● WORK REQUIRED
Would you count the lines of the listing that carry the word "surface"? Give only the resulting number.

● TASK DATA
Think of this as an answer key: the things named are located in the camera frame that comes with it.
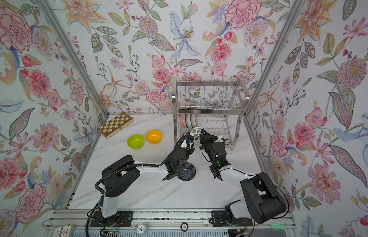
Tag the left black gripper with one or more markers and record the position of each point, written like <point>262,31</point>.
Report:
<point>184,145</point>

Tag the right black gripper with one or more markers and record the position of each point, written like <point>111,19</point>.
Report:
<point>209,143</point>

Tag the green leaf pattern bowl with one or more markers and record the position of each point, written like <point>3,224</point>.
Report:
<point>196,133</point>

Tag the pale green ceramic bowl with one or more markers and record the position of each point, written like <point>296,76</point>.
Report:
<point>188,121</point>

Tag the pink striped ceramic bowl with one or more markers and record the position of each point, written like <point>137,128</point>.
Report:
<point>194,119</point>

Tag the dark blue floral bowl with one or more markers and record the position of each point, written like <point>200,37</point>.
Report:
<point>187,173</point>

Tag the two-tier steel dish rack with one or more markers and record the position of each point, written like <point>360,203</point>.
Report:
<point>219,106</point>

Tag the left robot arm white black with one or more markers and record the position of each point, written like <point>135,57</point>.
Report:
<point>119,176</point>

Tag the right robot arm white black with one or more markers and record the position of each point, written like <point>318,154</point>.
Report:
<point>261,198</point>

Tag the orange yellow plastic bowl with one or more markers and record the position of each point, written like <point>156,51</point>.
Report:
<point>153,136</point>

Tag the lime green plastic bowl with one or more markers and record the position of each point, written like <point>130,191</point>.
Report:
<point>135,141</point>

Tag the wooden chess board box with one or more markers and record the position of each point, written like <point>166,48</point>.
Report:
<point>115,125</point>

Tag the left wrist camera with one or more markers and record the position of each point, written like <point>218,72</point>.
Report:
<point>190,142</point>

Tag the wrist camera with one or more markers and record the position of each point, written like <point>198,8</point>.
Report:
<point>190,142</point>
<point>221,139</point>

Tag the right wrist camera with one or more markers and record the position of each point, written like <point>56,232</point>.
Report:
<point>221,139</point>

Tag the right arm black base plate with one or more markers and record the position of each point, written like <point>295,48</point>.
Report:
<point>224,218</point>

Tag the aluminium front rail frame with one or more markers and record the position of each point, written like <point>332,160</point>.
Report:
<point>168,223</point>

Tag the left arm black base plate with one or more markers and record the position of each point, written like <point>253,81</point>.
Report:
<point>118,218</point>

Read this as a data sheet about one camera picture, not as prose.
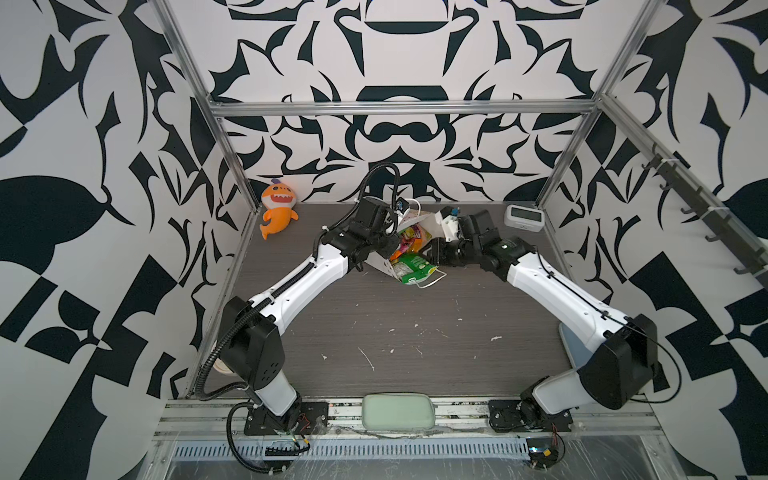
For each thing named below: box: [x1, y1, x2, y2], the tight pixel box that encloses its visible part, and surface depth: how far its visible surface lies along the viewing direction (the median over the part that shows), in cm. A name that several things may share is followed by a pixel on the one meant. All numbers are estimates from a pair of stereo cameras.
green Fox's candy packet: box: [393, 253, 447, 289], surface depth 89 cm
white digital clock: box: [504, 205, 545, 232], surface depth 114 cm
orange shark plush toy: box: [260, 179, 299, 240], surface depth 114 cm
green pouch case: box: [362, 393, 436, 431], surface depth 74 cm
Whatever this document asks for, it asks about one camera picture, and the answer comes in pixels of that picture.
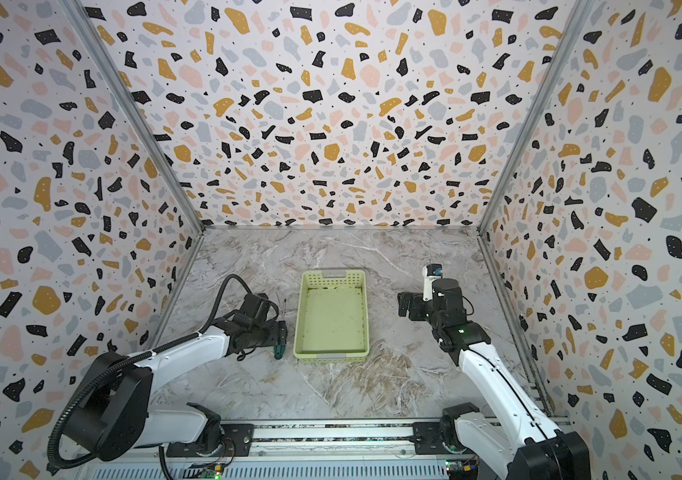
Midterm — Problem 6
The green black handle screwdriver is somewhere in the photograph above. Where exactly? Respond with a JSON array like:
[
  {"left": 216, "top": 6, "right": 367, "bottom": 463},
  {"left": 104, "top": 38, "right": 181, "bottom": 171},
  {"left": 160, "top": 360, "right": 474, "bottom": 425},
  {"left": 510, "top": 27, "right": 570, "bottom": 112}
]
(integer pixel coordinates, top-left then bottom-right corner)
[{"left": 274, "top": 299, "right": 287, "bottom": 360}]

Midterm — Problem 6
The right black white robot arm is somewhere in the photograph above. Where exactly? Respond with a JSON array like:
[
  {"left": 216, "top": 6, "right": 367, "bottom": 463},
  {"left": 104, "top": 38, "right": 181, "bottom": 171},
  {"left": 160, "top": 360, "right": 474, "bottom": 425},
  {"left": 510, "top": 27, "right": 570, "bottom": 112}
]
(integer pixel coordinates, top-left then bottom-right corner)
[{"left": 397, "top": 273, "right": 592, "bottom": 479}]

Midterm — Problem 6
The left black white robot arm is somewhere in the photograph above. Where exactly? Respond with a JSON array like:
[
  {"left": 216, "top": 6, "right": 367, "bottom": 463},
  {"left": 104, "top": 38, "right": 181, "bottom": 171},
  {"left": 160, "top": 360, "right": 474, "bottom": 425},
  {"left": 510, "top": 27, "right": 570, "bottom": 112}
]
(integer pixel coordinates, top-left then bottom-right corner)
[{"left": 48, "top": 293, "right": 287, "bottom": 469}]

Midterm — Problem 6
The light green plastic bin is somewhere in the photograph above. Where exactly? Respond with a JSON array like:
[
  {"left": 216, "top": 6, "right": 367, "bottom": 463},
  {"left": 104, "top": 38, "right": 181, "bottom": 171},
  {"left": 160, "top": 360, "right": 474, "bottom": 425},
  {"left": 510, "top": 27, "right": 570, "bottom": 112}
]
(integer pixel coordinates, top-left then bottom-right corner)
[{"left": 293, "top": 269, "right": 370, "bottom": 362}]

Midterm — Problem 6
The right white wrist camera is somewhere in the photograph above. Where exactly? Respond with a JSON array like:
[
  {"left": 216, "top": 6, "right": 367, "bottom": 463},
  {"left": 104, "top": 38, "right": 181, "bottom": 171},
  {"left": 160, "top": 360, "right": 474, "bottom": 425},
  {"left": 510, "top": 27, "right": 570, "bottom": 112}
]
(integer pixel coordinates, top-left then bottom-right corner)
[{"left": 423, "top": 263, "right": 443, "bottom": 301}]

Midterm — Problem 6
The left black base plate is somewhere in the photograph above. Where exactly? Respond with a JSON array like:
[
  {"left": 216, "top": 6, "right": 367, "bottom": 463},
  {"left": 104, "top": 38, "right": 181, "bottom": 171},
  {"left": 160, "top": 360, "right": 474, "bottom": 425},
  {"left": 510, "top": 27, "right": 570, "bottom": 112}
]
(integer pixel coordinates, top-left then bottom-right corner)
[{"left": 166, "top": 423, "right": 255, "bottom": 460}]

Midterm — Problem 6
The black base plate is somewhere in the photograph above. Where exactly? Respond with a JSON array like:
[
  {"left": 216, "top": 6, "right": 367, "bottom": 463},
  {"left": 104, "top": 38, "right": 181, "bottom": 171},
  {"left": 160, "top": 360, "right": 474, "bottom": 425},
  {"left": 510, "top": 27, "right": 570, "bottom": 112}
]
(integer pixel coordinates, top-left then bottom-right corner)
[
  {"left": 410, "top": 422, "right": 467, "bottom": 455},
  {"left": 166, "top": 423, "right": 255, "bottom": 460}
]

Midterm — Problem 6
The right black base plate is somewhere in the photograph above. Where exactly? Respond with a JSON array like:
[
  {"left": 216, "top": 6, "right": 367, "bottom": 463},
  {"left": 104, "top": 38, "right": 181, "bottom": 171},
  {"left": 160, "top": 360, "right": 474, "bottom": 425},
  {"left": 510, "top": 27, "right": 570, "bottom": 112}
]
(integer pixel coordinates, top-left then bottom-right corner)
[{"left": 410, "top": 422, "right": 467, "bottom": 455}]

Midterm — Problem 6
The aluminium mounting rail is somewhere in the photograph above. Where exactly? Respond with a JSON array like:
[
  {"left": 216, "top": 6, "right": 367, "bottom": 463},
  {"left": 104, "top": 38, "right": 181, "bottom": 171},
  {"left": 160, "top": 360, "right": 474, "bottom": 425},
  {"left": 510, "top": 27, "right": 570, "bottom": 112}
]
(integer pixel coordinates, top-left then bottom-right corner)
[{"left": 73, "top": 419, "right": 570, "bottom": 480}]

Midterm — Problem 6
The black corrugated cable hose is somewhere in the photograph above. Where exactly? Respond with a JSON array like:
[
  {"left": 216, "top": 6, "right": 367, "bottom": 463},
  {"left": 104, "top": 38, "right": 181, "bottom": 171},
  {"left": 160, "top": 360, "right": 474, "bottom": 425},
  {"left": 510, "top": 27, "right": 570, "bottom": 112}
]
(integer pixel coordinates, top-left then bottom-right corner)
[{"left": 46, "top": 274, "right": 255, "bottom": 471}]

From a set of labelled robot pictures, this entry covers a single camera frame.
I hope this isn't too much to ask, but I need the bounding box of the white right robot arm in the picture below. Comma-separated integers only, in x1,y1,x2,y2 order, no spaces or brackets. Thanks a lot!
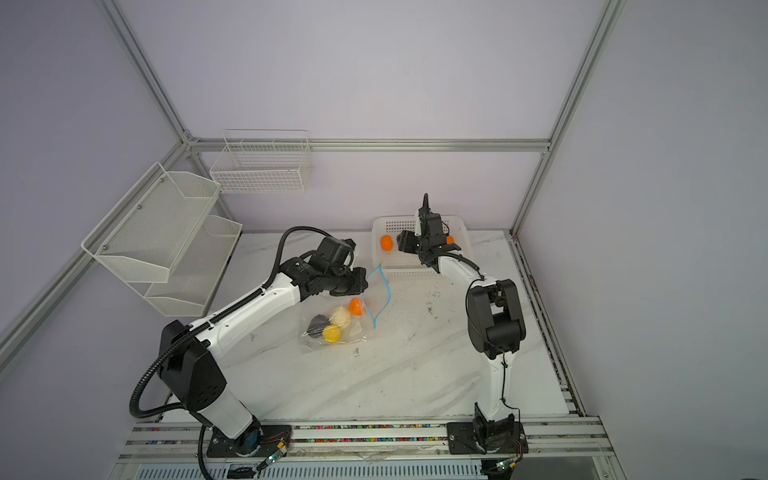
397,230,527,455

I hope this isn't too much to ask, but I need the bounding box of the aluminium frame post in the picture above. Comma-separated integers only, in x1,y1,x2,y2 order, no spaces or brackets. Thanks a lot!
509,0,626,237

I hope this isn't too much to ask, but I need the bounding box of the white wire wall basket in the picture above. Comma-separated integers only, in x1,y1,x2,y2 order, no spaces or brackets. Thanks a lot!
210,129,314,194

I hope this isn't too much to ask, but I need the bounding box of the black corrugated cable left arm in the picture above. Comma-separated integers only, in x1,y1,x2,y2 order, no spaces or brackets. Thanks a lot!
128,225,337,480

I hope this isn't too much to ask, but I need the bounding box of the clear zip top bag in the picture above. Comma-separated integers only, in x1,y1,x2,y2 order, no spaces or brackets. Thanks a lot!
299,263,393,351

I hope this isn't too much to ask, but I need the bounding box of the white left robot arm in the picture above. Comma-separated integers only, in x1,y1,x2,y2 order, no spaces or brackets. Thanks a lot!
148,252,368,441

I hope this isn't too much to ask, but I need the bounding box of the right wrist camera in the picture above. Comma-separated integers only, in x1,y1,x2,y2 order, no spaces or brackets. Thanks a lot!
417,210,449,239

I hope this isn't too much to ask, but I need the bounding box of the yellow pear-shaped lemon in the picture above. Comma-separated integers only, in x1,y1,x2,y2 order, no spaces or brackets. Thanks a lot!
322,324,342,343

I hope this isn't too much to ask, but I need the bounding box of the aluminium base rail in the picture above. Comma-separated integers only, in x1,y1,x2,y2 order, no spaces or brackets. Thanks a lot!
117,416,616,464

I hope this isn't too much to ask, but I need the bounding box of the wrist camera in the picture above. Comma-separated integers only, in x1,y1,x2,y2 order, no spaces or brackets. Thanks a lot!
308,236,356,275
417,210,449,239

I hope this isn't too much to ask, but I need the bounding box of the black avocado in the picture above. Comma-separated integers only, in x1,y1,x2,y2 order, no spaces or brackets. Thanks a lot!
305,314,331,338

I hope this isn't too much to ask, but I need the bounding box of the white mesh two-tier shelf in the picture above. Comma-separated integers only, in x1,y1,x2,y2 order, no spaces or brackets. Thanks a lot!
81,163,242,318

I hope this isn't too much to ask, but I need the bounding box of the cream white pear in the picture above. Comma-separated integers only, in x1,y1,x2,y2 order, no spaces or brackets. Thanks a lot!
329,306,353,329

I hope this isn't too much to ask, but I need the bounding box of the large orange fruit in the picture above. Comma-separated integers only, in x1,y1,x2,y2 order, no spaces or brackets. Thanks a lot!
380,235,394,252

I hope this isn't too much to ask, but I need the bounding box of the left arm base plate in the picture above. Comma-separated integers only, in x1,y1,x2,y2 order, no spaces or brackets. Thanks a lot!
205,424,293,458

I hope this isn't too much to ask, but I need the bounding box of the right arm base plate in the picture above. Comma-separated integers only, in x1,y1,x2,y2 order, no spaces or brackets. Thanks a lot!
446,420,529,455

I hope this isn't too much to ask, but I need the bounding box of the white perforated plastic basket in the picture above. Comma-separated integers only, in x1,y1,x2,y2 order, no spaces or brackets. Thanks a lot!
372,215,474,278

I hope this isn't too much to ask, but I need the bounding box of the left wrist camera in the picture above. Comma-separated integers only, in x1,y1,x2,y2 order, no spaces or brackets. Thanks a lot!
308,236,356,275

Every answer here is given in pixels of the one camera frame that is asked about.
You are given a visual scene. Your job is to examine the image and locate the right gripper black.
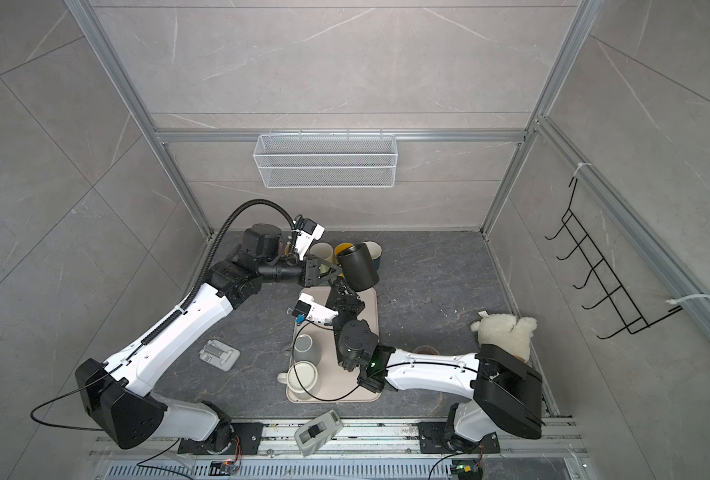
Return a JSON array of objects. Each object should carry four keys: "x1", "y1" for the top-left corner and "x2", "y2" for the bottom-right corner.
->
[{"x1": 329, "y1": 277, "x2": 370, "y2": 371}]

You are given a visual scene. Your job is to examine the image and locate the light green mug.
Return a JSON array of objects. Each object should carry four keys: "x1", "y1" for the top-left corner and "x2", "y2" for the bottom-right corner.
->
[{"x1": 309, "y1": 242, "x2": 334, "y2": 276}]

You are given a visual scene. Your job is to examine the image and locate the black mug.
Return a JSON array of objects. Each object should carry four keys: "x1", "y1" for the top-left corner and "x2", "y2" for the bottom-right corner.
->
[{"x1": 335, "y1": 243, "x2": 380, "y2": 292}]

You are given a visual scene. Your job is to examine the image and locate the dark green mug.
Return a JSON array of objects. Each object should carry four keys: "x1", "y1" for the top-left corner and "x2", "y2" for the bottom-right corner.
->
[{"x1": 365, "y1": 241, "x2": 383, "y2": 271}]

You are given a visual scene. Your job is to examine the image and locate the yellow mug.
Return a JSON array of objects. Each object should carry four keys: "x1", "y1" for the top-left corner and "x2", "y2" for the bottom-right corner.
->
[{"x1": 334, "y1": 243, "x2": 353, "y2": 256}]

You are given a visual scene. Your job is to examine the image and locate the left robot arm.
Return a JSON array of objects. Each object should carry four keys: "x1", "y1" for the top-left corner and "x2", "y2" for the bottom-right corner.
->
[{"x1": 75, "y1": 199, "x2": 325, "y2": 453}]

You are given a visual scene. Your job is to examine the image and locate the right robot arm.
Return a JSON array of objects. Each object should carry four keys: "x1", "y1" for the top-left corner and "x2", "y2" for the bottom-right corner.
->
[{"x1": 290, "y1": 279, "x2": 543, "y2": 452}]

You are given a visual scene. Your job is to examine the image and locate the grey mug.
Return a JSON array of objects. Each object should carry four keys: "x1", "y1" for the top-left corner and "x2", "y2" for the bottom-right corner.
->
[{"x1": 285, "y1": 333, "x2": 322, "y2": 365}]

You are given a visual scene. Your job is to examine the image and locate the white mug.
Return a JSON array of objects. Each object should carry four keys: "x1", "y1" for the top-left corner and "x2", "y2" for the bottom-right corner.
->
[{"x1": 276, "y1": 361, "x2": 319, "y2": 401}]

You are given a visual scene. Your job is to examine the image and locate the beige plastic tray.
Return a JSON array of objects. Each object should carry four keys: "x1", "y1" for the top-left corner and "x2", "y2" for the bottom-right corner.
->
[{"x1": 286, "y1": 287, "x2": 381, "y2": 404}]

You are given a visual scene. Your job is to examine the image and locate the tape roll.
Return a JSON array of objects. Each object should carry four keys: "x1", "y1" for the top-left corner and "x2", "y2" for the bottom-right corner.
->
[{"x1": 413, "y1": 345, "x2": 439, "y2": 356}]

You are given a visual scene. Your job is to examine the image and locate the small white plastic holder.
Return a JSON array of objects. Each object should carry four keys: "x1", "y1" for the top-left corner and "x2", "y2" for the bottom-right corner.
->
[{"x1": 199, "y1": 339, "x2": 241, "y2": 372}]

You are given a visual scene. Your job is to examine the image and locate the white teddy bear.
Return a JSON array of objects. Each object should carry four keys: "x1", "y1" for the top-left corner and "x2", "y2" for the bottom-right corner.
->
[{"x1": 470, "y1": 311, "x2": 537, "y2": 363}]

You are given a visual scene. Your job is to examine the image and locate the white wire mesh basket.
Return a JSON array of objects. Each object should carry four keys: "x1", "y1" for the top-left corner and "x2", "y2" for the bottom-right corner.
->
[{"x1": 253, "y1": 133, "x2": 399, "y2": 189}]

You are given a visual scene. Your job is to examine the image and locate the grey camera box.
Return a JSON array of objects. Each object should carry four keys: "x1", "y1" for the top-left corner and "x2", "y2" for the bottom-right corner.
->
[{"x1": 294, "y1": 410, "x2": 343, "y2": 457}]

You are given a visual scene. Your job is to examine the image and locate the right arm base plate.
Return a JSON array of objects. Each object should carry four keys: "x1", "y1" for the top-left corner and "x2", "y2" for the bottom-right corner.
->
[{"x1": 417, "y1": 422, "x2": 501, "y2": 455}]

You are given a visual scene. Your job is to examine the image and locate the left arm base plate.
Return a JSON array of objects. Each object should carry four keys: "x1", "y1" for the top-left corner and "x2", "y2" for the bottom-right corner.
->
[{"x1": 177, "y1": 421, "x2": 264, "y2": 455}]

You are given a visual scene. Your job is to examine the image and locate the black wire hook rack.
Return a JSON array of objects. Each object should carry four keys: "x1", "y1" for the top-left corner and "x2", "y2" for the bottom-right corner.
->
[{"x1": 544, "y1": 178, "x2": 683, "y2": 340}]

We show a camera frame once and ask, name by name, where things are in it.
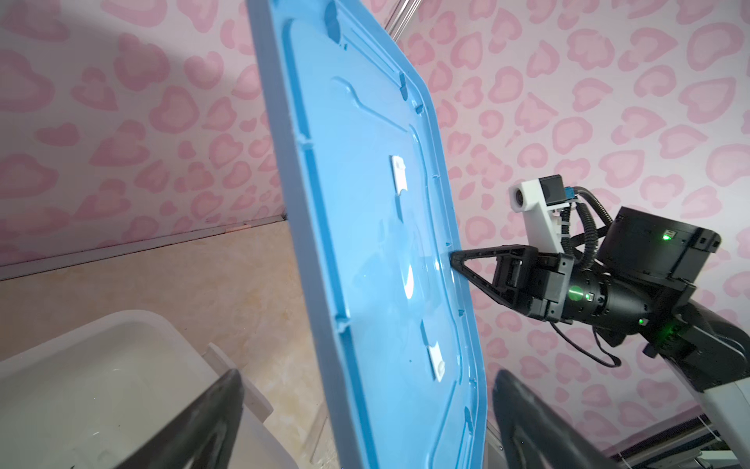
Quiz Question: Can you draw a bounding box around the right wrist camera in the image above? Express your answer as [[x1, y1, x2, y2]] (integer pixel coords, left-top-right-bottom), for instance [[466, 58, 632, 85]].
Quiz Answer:
[[509, 174, 574, 253]]

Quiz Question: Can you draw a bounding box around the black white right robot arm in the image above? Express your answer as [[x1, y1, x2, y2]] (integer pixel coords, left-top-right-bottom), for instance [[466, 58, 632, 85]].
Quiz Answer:
[[450, 203, 749, 464]]

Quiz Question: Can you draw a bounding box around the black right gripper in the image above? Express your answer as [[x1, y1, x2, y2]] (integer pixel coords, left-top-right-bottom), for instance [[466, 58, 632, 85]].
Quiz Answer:
[[450, 244, 654, 335]]

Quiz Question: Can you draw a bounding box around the blue plastic bin lid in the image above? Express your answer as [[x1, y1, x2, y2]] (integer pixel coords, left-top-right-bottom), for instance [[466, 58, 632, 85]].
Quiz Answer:
[[247, 1, 488, 468]]

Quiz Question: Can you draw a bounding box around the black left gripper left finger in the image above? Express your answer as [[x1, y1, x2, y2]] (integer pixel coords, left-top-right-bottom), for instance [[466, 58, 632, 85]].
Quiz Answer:
[[119, 369, 244, 469]]

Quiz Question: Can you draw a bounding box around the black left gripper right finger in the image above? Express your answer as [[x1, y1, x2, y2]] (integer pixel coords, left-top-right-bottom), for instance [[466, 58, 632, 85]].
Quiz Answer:
[[492, 369, 617, 469]]

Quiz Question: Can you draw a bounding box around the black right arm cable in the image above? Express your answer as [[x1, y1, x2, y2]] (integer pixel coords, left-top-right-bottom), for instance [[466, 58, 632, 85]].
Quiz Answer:
[[559, 186, 614, 272]]

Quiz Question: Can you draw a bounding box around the white plastic storage bin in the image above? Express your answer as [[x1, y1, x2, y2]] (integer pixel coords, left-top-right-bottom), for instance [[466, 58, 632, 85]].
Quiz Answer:
[[0, 309, 300, 469]]

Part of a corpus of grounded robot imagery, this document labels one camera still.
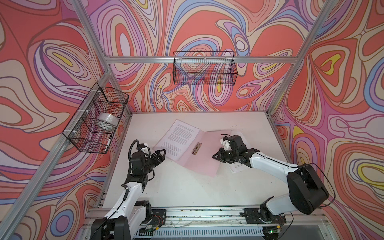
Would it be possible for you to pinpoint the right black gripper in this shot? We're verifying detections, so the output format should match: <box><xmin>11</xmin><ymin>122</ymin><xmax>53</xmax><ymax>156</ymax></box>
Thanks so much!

● TASK OUTPUT
5